RCT with treatment students receiving explicit training in Self-explanation skills associated with more skillful readers. This training helps readers with lower prior domain knowledge as measured by text-based comprehension questions, but doesn’t help higher-domain-knowledge readers, and doesn’t help with questions which require bridging inference (~near Transfer learning).
The main finding here suggests that facilitating self-explanation is only useful for text-level questions, and only for low-knowledge readers. If that’s true, then this seems much less exciting as a direction. That said, looking at the graph, it’s not clear to me that there isn’t an effect on bridging questions for high-knowledge readers; maybe the sample size is just too small (N=42). Searching a bit, it seems that iSTART (2006) finds benefits even for high-knowledge readers.
Q. Main finding?
A. Training helps readers with lower prior domain knowledge as measured by text-based comprehension questions, but doesn’t help higher-domain-knowledge readers, and doesn’t help with questions which require bridging inference
Q. Six strategies?
A. Comprehension monitoring, paraphrase, bridging inference, elaboration, using logic, prediction
Q. Which strategies were included in the “self-explanation score”?
A. elaboration, logic, prediction, comprehension monitoring (i.e. going beyond the text)
Q. What’s meant by “using logic” as a self-explanation strategy?
A. Using domain-general knowledge and common sense to go beyond the sentence; meant to distinguish from elaboration and distant bridging inferences, which are expected to rely on domain-specific knowledge.
Q. Paper’s explanation of how, mechanically, training helped low-domain-knowledge readers?

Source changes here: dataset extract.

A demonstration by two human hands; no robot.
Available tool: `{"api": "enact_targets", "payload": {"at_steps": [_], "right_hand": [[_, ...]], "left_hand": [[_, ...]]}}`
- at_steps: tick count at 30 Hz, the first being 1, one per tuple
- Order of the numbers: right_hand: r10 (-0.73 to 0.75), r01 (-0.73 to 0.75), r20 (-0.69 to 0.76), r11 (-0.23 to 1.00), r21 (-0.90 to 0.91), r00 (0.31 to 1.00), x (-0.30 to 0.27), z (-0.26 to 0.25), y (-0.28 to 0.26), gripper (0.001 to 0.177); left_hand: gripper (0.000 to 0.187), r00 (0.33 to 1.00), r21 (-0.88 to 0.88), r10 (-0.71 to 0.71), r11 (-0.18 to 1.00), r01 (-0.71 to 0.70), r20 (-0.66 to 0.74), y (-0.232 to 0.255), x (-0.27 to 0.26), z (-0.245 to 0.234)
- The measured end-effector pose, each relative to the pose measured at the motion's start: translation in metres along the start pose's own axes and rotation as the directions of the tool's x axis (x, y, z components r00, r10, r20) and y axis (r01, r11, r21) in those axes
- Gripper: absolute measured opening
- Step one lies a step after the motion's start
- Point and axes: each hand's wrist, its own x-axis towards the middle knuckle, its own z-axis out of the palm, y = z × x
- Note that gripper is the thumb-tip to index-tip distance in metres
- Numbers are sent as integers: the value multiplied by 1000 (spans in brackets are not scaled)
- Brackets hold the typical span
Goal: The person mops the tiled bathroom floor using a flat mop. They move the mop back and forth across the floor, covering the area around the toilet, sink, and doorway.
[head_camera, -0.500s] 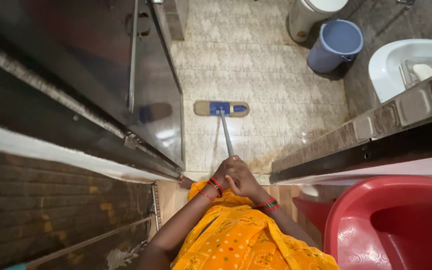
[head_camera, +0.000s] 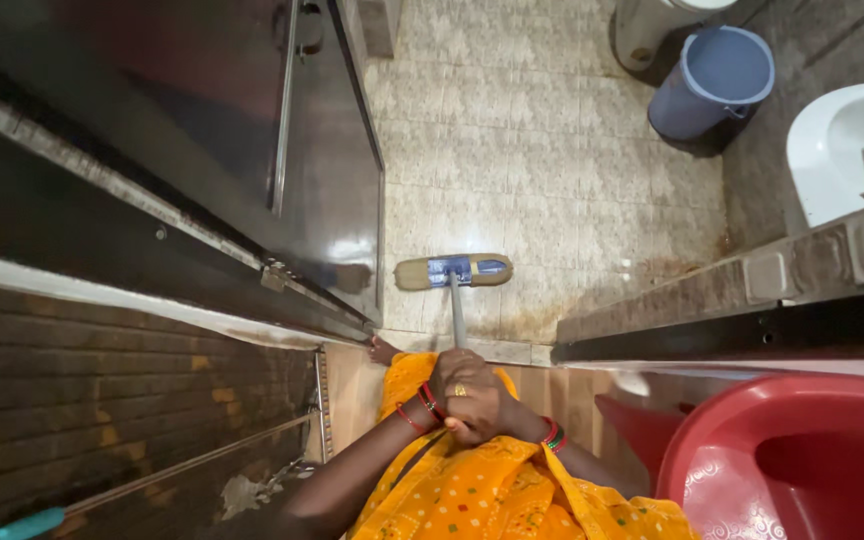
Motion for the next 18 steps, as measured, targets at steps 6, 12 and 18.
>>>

A. Encouraged them to use domain-general techniques (“logic”) to make more inferences. These techniques are less relevant to higher-knowledge readers.
Q. Papers explanation of why training didn’t help readers with high domain knowledge?
A. The low-cohesion text naturally causes them to make inferences, and they’re able to do it because of their prior knowledge.
Q. Target text?
A. A ~600 word text on cellular mitosis, intentionally modified to have low cohesion.
Q. How does the experimental design avoid simply measuring the effect of cueing self-explanation, like Chi, M. T. H., De Leeuw, N., Chiu, M.-H., & Lavancher, C. (1994). Eliciting self-explanations improves understanding. Cognitive Science, 18(3), 439–477?
A. The control group gets an introduction to self-explanation right before reading the target text, but doesn’t get instruction on strategies. So the results are presumed to measure the effect of teaching specific strategies.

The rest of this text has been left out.